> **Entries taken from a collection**

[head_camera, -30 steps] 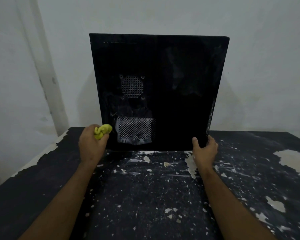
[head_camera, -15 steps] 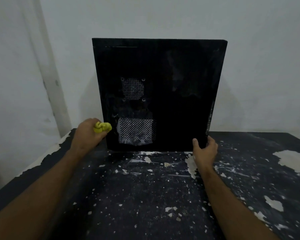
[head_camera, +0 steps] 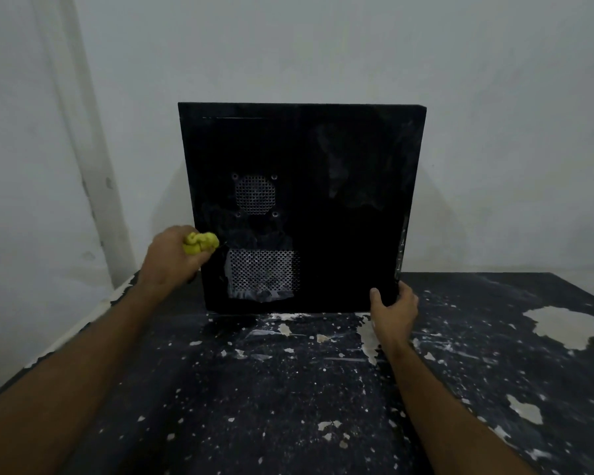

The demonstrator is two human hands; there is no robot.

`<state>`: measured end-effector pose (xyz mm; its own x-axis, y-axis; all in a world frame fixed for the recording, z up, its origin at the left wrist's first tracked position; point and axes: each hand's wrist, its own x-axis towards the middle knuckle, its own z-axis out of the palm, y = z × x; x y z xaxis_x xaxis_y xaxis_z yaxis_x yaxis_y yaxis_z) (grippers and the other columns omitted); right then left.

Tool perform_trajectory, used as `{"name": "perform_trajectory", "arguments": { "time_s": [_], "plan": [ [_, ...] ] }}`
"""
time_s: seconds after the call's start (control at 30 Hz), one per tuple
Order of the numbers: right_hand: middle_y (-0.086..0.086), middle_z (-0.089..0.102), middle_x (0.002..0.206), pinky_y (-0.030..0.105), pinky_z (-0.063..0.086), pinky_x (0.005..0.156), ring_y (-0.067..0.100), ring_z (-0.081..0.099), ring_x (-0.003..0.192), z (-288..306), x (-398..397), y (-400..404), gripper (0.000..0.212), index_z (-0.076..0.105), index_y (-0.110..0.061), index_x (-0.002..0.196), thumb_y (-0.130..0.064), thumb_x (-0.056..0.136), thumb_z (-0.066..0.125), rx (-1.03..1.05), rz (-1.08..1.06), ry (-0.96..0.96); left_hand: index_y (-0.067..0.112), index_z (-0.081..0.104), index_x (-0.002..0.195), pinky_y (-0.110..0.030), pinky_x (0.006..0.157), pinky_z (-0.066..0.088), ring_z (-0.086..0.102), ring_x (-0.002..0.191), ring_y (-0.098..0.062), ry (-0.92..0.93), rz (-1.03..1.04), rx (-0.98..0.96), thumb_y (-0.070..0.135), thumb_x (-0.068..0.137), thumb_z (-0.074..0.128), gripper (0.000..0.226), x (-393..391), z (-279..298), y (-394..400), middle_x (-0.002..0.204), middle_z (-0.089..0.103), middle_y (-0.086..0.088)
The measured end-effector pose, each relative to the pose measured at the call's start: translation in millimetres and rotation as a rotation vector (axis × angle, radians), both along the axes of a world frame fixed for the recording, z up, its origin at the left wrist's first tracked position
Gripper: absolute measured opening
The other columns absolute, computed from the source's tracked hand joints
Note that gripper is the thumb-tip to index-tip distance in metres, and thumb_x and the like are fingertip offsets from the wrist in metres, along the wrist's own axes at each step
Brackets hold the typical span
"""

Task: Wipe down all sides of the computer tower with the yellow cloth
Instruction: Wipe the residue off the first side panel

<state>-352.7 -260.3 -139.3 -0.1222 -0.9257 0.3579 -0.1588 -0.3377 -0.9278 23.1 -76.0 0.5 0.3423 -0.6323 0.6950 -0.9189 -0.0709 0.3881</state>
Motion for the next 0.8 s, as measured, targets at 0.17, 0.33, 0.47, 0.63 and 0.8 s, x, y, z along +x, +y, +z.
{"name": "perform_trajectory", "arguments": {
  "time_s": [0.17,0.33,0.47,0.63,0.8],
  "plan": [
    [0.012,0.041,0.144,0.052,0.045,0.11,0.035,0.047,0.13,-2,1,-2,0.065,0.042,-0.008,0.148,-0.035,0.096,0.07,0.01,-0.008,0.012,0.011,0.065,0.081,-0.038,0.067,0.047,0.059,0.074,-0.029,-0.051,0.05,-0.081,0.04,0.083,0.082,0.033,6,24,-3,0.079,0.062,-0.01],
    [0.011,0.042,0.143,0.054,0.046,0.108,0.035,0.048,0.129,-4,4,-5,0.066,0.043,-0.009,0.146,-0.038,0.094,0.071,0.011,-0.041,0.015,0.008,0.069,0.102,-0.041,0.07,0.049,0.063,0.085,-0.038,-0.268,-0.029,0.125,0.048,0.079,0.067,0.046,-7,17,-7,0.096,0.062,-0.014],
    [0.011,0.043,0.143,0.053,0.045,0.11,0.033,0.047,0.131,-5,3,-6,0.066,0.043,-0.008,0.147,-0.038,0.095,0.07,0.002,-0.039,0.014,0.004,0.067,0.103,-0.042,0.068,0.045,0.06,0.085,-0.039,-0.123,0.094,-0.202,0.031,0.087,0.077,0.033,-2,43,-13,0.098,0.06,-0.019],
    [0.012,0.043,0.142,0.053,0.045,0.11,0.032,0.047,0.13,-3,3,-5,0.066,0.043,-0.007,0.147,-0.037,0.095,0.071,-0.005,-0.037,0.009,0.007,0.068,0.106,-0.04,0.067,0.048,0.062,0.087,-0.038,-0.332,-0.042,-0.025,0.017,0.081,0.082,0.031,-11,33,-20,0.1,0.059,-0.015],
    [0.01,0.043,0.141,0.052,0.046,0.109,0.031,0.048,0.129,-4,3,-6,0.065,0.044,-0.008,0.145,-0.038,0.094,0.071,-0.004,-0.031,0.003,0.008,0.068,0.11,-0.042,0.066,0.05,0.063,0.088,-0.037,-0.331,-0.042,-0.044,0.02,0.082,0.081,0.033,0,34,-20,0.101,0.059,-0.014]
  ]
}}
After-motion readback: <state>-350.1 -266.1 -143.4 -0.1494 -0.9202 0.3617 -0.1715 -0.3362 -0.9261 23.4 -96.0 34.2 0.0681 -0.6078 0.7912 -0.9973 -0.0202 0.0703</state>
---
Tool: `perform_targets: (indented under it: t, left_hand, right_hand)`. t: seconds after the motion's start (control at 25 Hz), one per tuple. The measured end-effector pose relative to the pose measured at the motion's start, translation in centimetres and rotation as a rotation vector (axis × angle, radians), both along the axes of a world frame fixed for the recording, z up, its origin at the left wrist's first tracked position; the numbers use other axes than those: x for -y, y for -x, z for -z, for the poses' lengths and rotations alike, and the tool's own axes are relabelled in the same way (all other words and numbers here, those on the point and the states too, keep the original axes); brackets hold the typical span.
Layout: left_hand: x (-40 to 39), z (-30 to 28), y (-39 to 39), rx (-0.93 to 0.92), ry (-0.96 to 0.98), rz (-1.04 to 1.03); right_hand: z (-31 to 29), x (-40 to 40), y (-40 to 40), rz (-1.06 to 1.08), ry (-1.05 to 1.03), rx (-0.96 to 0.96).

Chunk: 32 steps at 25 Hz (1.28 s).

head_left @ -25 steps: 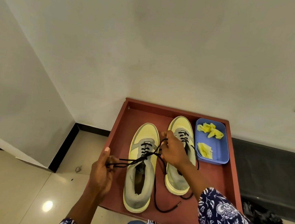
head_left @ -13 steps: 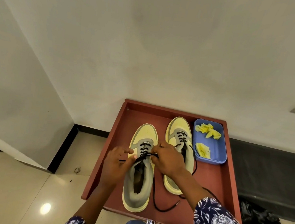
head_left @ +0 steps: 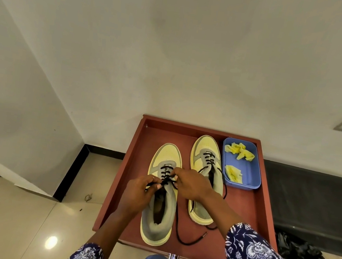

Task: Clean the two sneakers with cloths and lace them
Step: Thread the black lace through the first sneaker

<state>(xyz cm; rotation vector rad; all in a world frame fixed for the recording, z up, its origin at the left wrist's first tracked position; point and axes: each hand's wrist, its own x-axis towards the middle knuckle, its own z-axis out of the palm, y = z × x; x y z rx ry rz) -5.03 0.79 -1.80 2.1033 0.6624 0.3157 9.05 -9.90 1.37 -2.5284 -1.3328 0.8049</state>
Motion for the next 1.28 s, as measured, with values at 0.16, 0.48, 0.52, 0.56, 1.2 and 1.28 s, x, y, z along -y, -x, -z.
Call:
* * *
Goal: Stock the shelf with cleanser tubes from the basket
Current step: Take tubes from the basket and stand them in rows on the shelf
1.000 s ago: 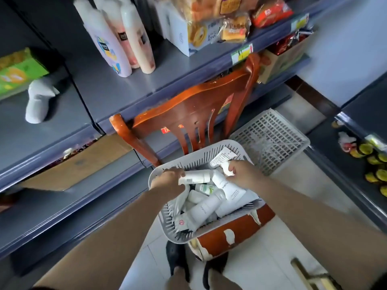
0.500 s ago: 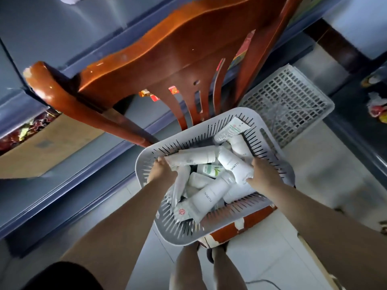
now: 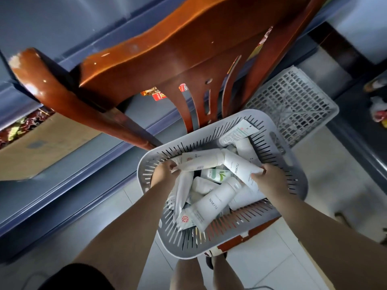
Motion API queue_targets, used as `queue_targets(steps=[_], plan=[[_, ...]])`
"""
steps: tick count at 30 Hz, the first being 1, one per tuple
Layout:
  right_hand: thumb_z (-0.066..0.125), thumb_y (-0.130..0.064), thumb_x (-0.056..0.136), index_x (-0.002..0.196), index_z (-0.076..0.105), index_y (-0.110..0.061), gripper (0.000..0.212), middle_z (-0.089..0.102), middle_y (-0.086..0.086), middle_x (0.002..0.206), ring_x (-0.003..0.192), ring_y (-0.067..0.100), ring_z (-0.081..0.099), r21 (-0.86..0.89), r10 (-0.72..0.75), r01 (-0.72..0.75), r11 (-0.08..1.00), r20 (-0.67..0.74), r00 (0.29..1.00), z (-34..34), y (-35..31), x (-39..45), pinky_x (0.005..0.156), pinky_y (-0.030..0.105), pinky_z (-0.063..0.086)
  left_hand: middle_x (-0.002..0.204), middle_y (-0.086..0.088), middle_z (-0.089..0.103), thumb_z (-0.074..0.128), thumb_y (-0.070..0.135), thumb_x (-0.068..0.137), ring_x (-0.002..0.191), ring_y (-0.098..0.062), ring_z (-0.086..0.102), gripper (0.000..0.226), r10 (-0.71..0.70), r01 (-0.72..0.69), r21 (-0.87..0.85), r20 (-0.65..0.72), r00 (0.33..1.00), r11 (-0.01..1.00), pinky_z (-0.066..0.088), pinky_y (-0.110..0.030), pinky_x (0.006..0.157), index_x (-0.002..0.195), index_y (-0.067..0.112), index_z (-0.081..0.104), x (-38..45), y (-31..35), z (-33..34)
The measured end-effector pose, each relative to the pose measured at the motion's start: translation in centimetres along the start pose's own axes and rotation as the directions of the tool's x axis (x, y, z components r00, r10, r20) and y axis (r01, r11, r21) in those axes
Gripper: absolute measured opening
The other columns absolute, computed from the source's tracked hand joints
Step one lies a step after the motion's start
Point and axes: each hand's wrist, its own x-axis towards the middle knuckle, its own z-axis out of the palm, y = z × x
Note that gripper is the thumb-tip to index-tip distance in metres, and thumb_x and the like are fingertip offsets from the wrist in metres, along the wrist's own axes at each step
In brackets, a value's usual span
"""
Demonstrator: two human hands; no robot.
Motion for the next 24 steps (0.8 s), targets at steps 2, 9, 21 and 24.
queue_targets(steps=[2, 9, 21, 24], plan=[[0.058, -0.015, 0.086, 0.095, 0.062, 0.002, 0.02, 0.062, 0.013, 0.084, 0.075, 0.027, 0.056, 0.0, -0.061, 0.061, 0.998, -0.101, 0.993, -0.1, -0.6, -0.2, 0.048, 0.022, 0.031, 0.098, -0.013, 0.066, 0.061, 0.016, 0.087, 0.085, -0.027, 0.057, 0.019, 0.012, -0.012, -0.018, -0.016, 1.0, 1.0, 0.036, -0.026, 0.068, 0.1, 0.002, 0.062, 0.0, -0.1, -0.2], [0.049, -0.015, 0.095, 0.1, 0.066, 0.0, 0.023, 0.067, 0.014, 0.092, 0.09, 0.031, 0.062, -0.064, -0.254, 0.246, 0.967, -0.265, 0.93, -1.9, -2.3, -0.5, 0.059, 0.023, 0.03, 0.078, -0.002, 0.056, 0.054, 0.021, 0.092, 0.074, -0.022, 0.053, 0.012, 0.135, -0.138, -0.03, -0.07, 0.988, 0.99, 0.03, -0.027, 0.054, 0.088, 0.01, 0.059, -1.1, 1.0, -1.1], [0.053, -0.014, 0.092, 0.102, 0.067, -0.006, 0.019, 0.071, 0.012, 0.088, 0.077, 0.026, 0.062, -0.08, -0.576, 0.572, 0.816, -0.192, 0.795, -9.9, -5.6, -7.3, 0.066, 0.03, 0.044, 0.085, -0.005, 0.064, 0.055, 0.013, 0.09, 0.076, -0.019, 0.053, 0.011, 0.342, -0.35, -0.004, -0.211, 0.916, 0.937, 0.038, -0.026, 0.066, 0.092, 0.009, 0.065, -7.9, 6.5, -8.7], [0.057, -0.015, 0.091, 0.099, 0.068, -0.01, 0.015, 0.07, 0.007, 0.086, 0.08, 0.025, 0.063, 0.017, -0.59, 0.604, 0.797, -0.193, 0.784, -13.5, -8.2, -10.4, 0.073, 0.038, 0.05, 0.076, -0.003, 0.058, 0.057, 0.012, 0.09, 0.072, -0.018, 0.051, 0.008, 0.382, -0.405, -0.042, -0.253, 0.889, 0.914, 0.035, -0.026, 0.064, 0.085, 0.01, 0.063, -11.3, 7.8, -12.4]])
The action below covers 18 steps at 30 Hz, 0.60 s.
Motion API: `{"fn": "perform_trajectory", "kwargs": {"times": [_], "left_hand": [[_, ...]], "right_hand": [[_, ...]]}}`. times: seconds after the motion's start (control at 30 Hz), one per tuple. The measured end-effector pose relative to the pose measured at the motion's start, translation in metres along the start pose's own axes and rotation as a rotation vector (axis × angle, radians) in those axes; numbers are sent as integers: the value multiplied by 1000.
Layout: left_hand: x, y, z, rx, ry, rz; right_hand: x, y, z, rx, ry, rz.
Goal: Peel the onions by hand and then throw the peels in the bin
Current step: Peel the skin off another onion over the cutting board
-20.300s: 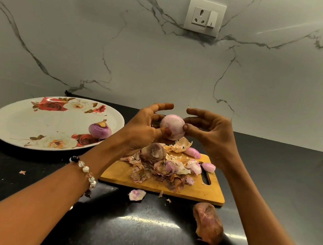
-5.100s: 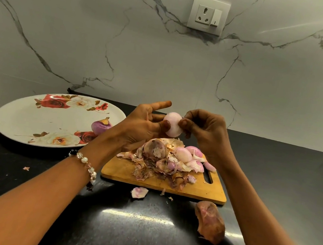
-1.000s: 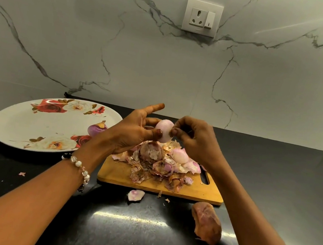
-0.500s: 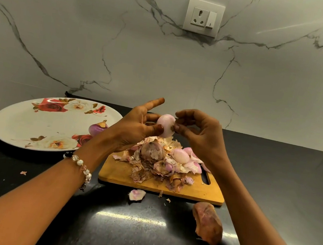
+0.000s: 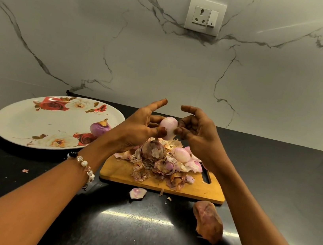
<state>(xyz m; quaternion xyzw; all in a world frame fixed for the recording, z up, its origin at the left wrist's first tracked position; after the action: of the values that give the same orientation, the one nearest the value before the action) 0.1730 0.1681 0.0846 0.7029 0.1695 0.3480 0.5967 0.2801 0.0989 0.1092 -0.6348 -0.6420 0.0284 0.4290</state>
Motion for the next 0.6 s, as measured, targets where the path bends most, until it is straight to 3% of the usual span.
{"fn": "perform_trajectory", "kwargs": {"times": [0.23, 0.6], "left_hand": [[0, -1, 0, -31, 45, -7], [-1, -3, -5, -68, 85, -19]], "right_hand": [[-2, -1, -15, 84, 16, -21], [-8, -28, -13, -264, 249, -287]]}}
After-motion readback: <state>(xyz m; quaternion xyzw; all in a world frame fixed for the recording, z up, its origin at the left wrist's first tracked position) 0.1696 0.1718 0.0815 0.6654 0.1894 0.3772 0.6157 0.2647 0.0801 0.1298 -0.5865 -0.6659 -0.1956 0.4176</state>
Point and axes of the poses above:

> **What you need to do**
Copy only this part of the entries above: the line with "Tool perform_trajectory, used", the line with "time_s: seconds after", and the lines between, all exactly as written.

> **Answer for this exercise**
Tool perform_trajectory, used as `{"name": "perform_trajectory", "arguments": { "time_s": [_], "plan": [ [_, ...] ] }}`
"""
time_s: seconds after the call's start (control at 30 Hz), one per tuple

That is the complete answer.